The Man Behind Google's Ranking Algorithm
nbauman writes "New York Times interview with Amit Singhal, who is in charge of Google's ranking algorithm. They use 200 "signals" and "classifiers," of which PageRank is only one. "Freshness" defines how many recently changed pages appear in a result. They assumed old pages were better, but when they first introduced Google Finance, the algorithm couldn't find it because it was too new. Some topics are "hot". "When there is a blackout in New York, the first articles appear in 15 minutes; we get queries in two seconds," said Singhal. Classifiers infer information about the type of search, whether it is a product to buy, a place, company or person. One classifier identifies people who aren't famous. Another identifies brand names.
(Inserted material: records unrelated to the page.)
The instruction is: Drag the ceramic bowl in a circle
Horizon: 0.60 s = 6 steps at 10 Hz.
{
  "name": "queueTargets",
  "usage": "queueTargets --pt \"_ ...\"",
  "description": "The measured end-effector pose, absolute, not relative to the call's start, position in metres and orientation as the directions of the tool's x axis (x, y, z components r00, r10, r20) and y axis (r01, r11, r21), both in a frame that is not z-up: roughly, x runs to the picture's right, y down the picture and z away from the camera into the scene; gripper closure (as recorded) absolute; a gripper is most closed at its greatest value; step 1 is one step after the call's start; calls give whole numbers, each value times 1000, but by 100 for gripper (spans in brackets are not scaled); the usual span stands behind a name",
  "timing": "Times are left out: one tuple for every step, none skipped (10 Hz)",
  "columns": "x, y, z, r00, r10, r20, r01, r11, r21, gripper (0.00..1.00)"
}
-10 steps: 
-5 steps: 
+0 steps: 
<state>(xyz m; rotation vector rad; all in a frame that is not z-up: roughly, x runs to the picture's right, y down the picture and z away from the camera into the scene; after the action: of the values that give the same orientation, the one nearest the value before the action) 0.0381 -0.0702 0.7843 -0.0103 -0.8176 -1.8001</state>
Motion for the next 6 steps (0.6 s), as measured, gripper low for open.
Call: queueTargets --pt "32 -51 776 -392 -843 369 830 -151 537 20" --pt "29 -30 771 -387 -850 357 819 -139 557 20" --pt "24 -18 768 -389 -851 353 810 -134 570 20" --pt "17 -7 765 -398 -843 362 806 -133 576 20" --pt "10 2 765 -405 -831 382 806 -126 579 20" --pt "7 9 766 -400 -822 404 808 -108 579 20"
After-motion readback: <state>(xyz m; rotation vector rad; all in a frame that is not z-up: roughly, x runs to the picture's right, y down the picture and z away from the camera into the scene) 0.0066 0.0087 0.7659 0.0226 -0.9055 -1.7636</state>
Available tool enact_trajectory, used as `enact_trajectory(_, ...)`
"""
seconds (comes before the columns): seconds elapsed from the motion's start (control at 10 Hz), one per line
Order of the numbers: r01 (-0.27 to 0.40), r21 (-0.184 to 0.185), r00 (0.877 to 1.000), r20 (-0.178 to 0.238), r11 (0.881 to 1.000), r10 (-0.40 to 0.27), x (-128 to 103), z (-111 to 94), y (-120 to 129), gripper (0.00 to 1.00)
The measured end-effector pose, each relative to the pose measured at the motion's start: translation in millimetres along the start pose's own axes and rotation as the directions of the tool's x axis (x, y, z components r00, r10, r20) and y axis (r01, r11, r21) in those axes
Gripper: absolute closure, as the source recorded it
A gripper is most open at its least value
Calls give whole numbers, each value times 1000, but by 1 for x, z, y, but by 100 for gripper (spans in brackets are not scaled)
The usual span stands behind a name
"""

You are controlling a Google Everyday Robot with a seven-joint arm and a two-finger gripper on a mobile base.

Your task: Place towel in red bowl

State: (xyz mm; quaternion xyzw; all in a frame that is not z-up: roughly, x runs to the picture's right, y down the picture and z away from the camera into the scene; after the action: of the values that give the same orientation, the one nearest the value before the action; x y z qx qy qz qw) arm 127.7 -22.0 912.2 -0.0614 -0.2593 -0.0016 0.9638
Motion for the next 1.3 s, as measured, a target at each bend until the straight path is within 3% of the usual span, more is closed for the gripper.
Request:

A final check encourages "diversity" in the results, for example, a manufacturer's page, a blog review, and a comparison shopping site."
My ongoing gripe with Google is the number of times when the first page is filled with shopping sites, "review" pages, and click through pages that exist only to grab you onto the way to where you really want to go.
I would love a switch, or even a subscription, that would allow me to filter these usually useless types of pages and instead show me pages with real content.
Three Squirrels
One interesting thing about the article was the down-to-earth lack of abstraction in the problems described, such as the teak patio palo alto problem. Other search engines brag about their web-filtered-by-humans approach, as opposed to the "cold" algorithmic approach of Google. But it turns out Google is pretty human too, only with higher ambitions of creating generalizations from the human observations.